PROBLEM TO WORK ON: Search the listing for the string "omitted" and copy every line that contains it.

LISTED ENTRIES:
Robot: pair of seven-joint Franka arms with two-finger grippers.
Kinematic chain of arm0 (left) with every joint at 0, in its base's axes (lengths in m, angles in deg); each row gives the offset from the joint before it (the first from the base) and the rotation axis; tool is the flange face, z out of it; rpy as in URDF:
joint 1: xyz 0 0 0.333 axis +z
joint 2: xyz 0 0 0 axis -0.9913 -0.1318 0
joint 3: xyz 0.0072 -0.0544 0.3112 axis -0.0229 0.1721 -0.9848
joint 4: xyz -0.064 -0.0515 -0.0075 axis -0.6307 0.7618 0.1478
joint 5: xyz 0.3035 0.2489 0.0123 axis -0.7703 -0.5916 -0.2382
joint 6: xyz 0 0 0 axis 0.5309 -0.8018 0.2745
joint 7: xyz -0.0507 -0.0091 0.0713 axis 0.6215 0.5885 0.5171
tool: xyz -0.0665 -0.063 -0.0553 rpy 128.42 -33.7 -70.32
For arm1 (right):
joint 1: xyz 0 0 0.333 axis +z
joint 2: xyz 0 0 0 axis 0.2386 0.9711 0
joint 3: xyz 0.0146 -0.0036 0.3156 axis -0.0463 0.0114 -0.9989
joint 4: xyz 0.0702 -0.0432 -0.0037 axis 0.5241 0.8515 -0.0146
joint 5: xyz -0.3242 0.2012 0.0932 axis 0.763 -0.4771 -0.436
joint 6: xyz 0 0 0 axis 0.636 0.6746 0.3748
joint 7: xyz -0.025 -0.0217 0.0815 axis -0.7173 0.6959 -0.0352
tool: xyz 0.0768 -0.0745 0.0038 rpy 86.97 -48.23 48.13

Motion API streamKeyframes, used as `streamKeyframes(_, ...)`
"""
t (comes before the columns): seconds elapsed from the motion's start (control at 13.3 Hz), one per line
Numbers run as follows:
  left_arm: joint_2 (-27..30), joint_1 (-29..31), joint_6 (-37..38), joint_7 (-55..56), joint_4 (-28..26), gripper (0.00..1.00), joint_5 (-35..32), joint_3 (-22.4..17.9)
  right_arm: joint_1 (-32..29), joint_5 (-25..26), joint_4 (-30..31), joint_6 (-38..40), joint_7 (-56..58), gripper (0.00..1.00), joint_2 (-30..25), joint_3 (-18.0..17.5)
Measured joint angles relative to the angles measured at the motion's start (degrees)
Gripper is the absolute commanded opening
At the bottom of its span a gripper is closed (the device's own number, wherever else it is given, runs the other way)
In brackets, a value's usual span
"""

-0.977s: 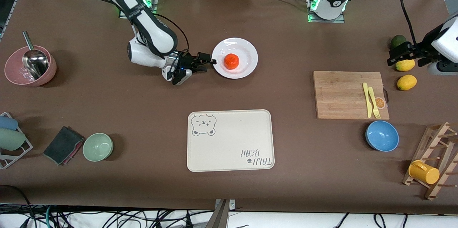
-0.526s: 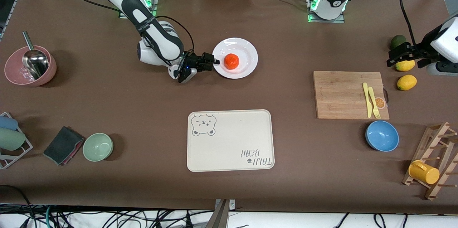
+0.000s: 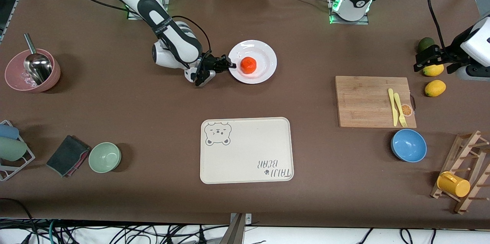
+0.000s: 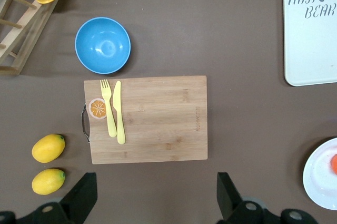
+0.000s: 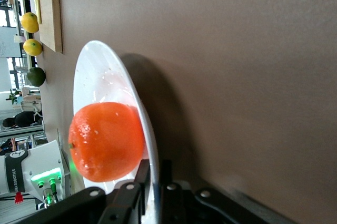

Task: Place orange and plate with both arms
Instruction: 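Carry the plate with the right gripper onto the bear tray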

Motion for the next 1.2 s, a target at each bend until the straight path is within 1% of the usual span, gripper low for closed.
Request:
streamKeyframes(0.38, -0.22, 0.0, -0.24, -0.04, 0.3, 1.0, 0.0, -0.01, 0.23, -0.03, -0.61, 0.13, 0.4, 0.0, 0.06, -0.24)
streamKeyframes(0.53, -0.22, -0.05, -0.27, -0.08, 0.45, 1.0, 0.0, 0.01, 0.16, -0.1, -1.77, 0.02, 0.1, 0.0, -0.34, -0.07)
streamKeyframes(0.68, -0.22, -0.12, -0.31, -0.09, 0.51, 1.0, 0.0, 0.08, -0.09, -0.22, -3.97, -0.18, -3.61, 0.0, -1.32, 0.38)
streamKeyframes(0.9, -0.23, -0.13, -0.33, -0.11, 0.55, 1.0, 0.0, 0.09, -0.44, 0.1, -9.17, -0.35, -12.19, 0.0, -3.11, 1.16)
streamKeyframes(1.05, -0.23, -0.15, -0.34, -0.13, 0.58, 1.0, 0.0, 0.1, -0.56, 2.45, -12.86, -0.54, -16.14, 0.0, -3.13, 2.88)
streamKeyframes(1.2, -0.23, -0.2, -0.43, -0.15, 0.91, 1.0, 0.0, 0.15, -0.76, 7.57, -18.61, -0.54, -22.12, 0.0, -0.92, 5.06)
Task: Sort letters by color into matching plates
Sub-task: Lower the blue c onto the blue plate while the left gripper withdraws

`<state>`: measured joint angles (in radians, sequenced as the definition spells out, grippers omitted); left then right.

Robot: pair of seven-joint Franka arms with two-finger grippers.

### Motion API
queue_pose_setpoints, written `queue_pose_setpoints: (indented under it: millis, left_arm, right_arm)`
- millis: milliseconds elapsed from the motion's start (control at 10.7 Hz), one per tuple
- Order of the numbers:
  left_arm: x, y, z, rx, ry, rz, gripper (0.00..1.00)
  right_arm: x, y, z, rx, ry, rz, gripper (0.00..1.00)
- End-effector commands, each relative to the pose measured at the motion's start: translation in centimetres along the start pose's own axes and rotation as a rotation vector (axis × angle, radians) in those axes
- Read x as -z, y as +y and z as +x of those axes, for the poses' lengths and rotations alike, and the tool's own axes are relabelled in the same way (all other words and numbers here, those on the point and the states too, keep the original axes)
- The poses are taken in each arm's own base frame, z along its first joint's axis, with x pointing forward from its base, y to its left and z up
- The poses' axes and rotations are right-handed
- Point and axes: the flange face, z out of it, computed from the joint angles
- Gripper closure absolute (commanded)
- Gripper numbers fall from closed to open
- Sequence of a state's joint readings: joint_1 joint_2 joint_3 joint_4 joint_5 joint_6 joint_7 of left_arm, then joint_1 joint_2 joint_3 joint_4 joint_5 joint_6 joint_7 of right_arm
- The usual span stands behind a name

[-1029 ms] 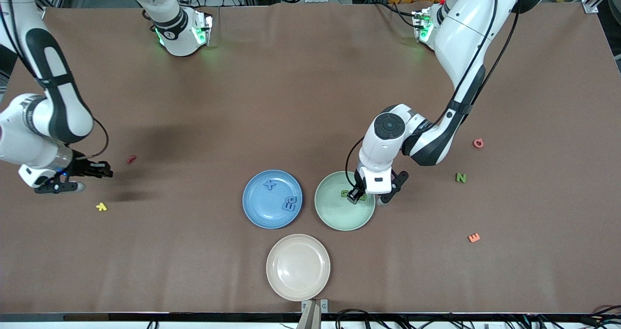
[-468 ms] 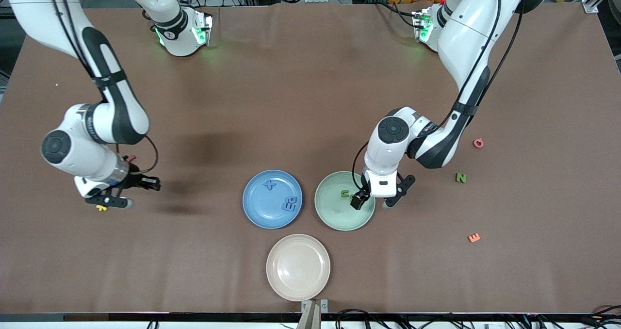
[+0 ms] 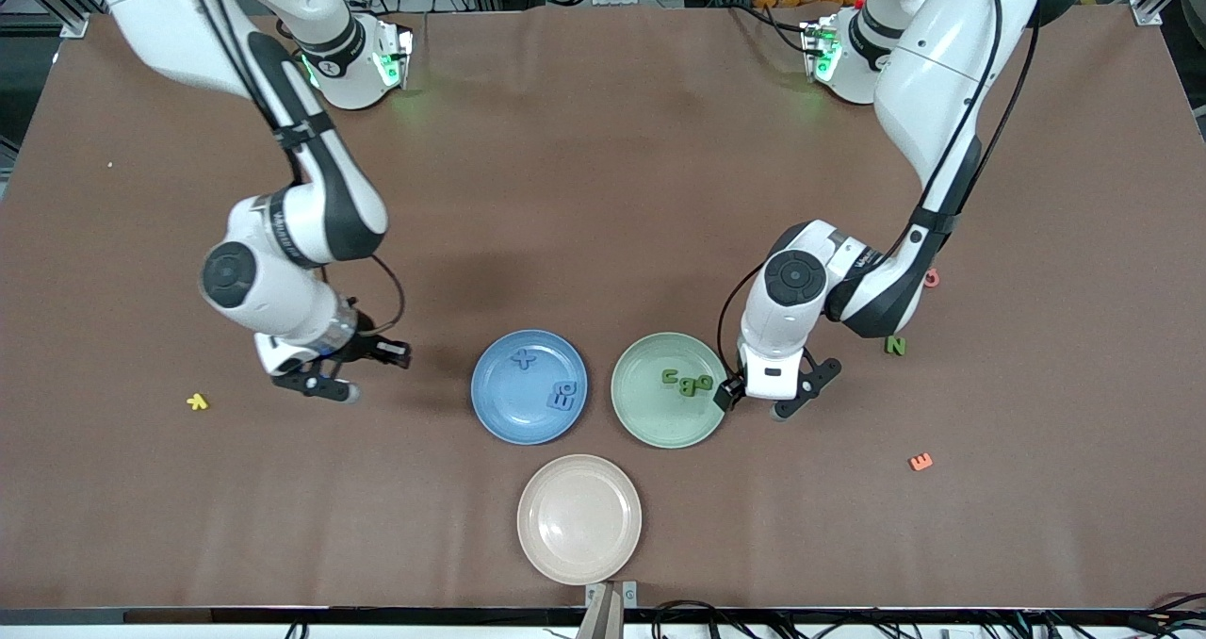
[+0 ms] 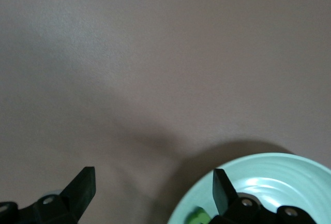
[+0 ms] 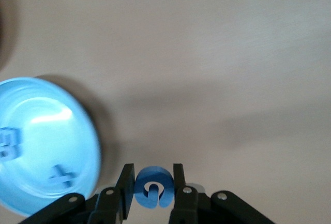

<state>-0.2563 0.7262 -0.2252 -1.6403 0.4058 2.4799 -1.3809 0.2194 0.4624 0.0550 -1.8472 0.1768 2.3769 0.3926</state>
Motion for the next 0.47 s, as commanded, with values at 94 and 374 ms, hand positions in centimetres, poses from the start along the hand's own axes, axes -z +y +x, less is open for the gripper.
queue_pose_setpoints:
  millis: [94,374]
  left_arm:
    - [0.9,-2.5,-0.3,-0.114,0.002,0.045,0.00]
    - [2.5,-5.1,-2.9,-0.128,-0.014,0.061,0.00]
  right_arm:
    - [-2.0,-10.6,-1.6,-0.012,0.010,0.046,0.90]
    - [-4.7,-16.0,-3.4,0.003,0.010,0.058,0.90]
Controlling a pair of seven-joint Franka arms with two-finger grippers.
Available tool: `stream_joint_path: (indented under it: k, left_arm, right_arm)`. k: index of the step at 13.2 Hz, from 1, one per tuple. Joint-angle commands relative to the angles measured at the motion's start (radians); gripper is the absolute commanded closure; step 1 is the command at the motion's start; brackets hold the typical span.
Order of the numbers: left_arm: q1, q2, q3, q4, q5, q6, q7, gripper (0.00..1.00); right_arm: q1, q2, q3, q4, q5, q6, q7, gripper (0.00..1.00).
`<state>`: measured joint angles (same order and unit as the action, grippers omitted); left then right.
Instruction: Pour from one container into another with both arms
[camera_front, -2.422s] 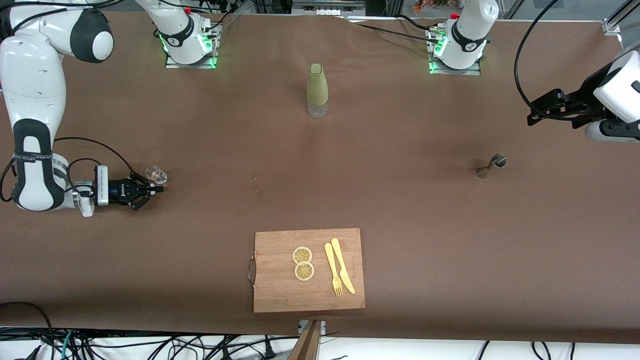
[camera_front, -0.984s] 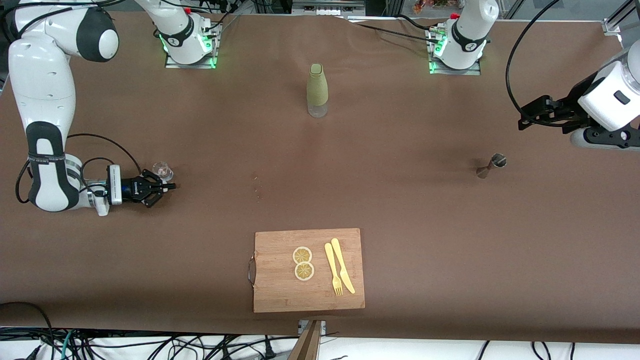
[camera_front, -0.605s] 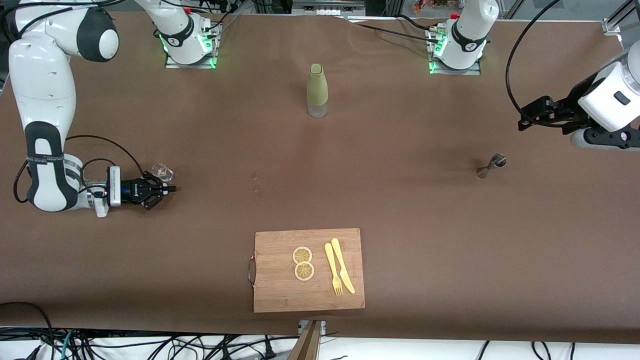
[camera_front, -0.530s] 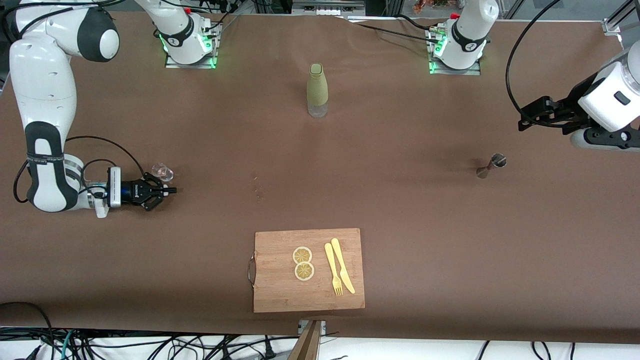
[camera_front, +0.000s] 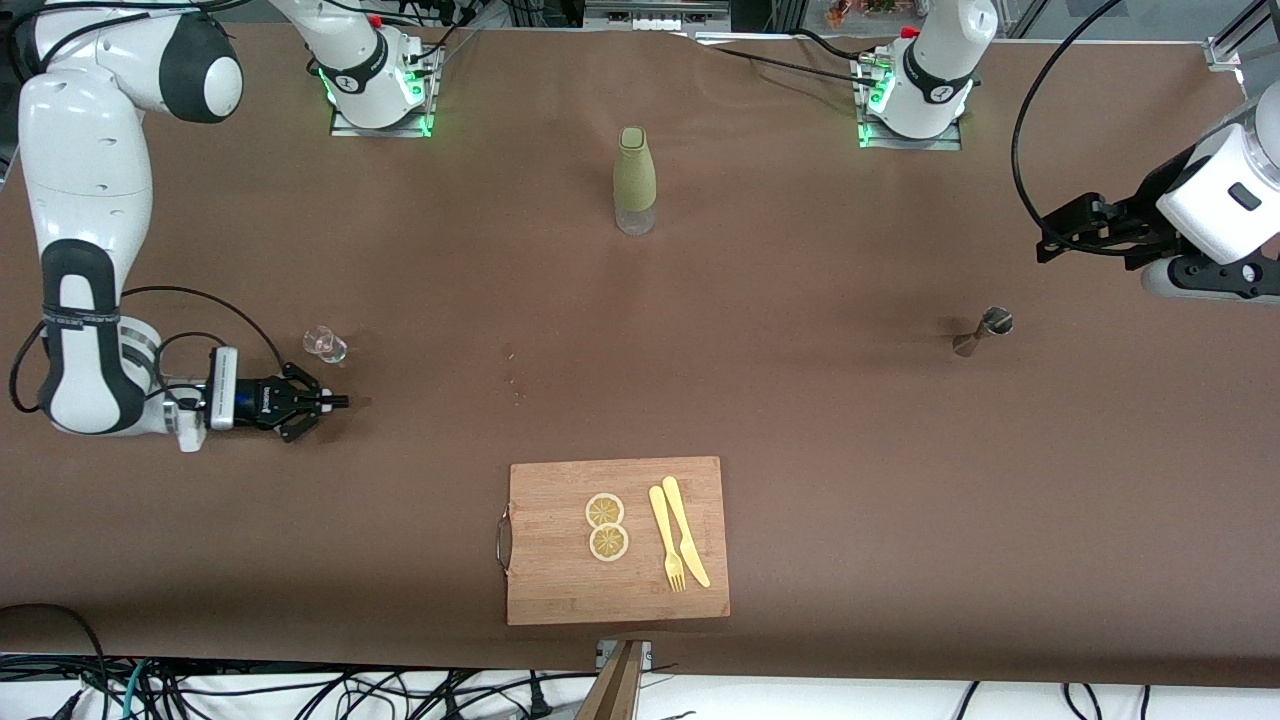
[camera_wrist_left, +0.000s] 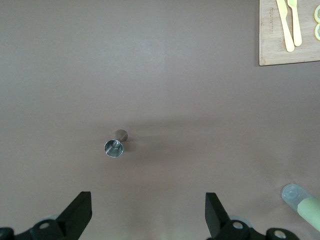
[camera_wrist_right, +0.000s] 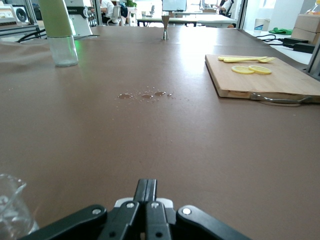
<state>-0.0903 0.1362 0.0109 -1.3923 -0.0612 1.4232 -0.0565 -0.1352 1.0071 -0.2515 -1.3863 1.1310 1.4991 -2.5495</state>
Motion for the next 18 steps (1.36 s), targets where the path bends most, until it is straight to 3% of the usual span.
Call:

RESPONSE TO THE TASK:
`<state>`: measured joint angles (in radians, sequenced as the definition spells out, grippers omitted); left then right.
`<state>`: measured joint angles (same order and unit as the action, grippers omitted); left then right.

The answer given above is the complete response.